■ The task
Taking the line that contains "the black pouch" as the starting point, give again exactly every line up to and including the last line of the records below.

■ Supplied material
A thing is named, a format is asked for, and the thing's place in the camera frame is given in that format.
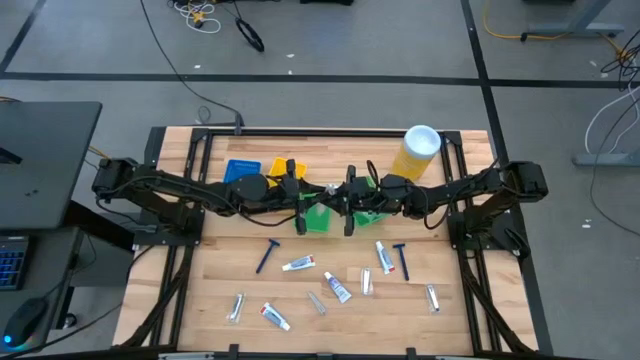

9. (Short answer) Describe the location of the yellow plastic basket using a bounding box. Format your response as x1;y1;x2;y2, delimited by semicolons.
267;156;309;190

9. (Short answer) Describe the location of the white cable yellow plug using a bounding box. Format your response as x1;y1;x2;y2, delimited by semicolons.
172;0;222;35

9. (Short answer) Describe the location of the dark blue disposable razor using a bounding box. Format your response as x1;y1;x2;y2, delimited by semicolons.
255;238;281;275
392;242;411;282

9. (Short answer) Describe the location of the black desk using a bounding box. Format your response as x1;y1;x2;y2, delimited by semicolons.
0;101;104;232

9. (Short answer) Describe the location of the white tube blue print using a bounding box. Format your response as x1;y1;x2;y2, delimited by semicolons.
323;271;353;305

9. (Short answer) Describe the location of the black keyboard blue backlight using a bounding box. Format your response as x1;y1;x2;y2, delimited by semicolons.
0;237;30;292

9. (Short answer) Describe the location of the black cable loop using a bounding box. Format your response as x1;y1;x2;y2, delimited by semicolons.
234;18;266;54

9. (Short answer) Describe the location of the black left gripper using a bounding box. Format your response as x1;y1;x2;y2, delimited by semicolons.
272;158;329;236

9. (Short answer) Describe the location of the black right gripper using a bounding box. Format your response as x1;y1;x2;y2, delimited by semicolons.
327;165;382;237

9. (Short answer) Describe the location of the black computer mouse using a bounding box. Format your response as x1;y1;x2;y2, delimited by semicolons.
3;297;50;350

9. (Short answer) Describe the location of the yellow canister white lid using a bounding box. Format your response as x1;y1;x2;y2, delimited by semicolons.
390;124;442;182

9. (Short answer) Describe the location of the black aluminium table frame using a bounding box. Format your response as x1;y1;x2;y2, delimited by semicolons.
112;126;554;360

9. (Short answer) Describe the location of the yellow floor cable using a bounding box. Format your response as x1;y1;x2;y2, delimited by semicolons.
481;0;627;57

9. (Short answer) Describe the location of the grey stand base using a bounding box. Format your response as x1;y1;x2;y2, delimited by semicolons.
519;0;626;42
572;151;640;168

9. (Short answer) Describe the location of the blue plastic basket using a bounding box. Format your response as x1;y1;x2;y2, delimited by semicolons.
222;158;263;185

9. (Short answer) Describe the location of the green plastic basket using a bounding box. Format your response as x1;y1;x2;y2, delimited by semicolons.
349;173;397;229
293;192;334;234

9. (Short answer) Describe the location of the small white toothpaste tube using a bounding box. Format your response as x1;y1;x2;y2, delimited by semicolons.
258;301;292;332
281;254;317;273
375;240;396;276

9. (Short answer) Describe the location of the white floor cable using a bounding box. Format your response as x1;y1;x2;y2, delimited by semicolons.
583;84;640;156

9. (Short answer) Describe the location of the black floor cable bundle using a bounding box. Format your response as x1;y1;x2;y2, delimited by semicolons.
589;43;640;237

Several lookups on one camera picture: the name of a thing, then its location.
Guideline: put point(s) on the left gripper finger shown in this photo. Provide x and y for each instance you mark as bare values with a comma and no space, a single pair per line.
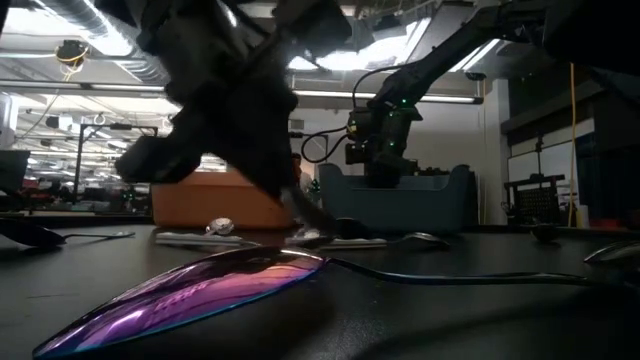
315,215

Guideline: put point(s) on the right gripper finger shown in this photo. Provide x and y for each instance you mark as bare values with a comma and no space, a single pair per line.
380,175
404,174

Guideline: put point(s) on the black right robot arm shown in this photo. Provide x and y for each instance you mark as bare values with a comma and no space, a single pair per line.
450,50

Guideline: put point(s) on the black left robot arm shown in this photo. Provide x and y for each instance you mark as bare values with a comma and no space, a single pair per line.
200,25

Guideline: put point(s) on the person's handheld black device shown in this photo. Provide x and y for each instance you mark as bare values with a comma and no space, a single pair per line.
315,189

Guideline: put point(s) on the large blue-grey plastic bin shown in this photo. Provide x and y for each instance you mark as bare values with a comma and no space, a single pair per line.
425,205

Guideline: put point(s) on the person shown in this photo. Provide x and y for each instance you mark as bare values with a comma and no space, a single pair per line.
298,172

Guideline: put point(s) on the bright ceiling light panel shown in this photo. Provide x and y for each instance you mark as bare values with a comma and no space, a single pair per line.
380,55

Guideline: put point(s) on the large orange plastic bin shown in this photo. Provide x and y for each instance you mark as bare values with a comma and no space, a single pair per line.
215,205

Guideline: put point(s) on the long linear ceiling light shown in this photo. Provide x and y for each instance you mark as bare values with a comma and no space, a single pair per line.
135,88

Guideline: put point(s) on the angled ceiling light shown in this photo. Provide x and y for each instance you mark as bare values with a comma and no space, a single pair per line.
475,55

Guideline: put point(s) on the black pegboard cart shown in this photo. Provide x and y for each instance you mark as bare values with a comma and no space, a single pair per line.
537,202

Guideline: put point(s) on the black table mat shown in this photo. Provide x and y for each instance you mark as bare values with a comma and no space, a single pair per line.
450,325

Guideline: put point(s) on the dark computer monitor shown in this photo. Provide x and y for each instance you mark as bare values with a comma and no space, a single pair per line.
14,172

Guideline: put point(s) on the grey wall vent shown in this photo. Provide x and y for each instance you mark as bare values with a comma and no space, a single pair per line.
297,125

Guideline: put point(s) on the silver ventilation duct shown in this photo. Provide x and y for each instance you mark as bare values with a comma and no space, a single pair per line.
150,72

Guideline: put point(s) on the black ceiling camera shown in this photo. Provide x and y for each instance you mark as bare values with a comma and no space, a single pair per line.
475,76

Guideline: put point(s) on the black gantry frame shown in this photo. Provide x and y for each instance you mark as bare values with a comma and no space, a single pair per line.
78,165

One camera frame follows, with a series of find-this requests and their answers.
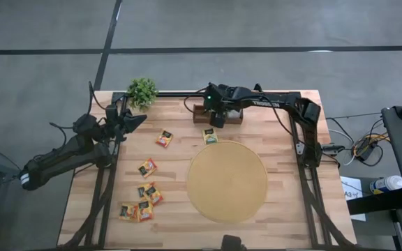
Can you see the black table-level camera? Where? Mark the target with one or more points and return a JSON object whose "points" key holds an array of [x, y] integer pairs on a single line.
{"points": [[231, 243]]}

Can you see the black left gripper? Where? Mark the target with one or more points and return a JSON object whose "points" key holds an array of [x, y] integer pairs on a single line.
{"points": [[115, 127]]}

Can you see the green plant white pot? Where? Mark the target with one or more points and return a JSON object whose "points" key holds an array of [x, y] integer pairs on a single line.
{"points": [[142, 92]]}

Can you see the white orange tea packet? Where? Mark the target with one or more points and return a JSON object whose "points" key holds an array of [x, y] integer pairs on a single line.
{"points": [[234, 113]]}

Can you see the green yellow tea packet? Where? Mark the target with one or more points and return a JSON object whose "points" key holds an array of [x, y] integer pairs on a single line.
{"points": [[210, 136]]}

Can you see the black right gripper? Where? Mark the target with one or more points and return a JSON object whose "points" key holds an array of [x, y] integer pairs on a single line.
{"points": [[222, 99]]}

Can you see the white paper sheet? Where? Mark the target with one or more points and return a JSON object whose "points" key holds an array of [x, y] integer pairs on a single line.
{"points": [[349, 184]]}

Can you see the brown wooden tea box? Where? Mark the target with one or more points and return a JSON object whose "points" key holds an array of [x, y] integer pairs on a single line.
{"points": [[198, 118]]}

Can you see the white blue bottle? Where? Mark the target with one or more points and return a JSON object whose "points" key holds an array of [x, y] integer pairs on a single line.
{"points": [[387, 184]]}

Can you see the round woven straw placemat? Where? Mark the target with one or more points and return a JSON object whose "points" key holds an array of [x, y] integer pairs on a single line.
{"points": [[227, 181]]}

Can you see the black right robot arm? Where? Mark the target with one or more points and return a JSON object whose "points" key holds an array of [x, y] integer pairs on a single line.
{"points": [[274, 103]]}

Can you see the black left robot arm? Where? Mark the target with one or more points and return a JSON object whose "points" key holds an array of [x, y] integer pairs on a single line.
{"points": [[58, 158]]}

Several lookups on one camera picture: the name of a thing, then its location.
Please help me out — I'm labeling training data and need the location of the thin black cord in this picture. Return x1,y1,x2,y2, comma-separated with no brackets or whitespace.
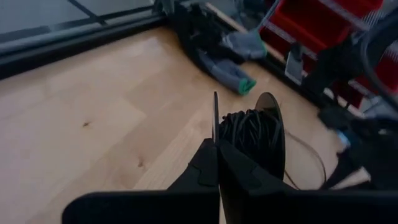
218,108,328,190

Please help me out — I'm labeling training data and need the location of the red bin rack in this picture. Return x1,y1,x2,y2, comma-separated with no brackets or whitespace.
259,0,398,108

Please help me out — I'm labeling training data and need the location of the black plastic spool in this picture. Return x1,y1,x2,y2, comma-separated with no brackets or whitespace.
211,91,287,182

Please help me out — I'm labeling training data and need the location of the grey pouch with green trim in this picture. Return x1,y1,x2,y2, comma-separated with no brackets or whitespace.
197,55,258,96

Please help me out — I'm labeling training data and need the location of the dark aluminium table frame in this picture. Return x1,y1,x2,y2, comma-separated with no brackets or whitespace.
0,4,336,108

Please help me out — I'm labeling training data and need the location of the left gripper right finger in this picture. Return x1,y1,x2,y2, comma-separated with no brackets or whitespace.
219,140,294,191

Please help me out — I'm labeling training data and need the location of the right camera black cable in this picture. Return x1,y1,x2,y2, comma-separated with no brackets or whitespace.
359,14,398,110

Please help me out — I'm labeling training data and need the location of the black pouch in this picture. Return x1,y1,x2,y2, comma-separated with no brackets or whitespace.
172,0,246,65

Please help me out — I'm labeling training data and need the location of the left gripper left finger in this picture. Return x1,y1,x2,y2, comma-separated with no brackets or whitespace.
167,138,221,191

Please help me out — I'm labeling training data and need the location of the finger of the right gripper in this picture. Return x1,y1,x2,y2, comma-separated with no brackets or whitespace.
322,148,358,190

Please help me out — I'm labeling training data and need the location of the clear bag with green rim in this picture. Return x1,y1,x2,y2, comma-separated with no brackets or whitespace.
221,29,269,62

■ Your solution
Please help me out — I'm labeling training data and need the location of the black pouch in this picture. Return x1,y1,x2,y2, comma-separated with no brackets or whitespace.
172,0,246,65

Please help me out — I'm labeling training data and need the location of the left gripper left finger in this picture. Return x1,y1,x2,y2, comma-separated with no brackets or whitespace.
167,138,221,191

Please help me out — I'm labeling training data and need the location of the finger of the right gripper in this picture. Return x1,y1,x2,y2, comma-separated with no brackets or whitespace.
322,148,358,190

Please help me out — I'm labeling training data and need the location of the clear bag with green rim in this picture. Return x1,y1,x2,y2, comma-separated with no brackets or whitespace.
221,29,269,62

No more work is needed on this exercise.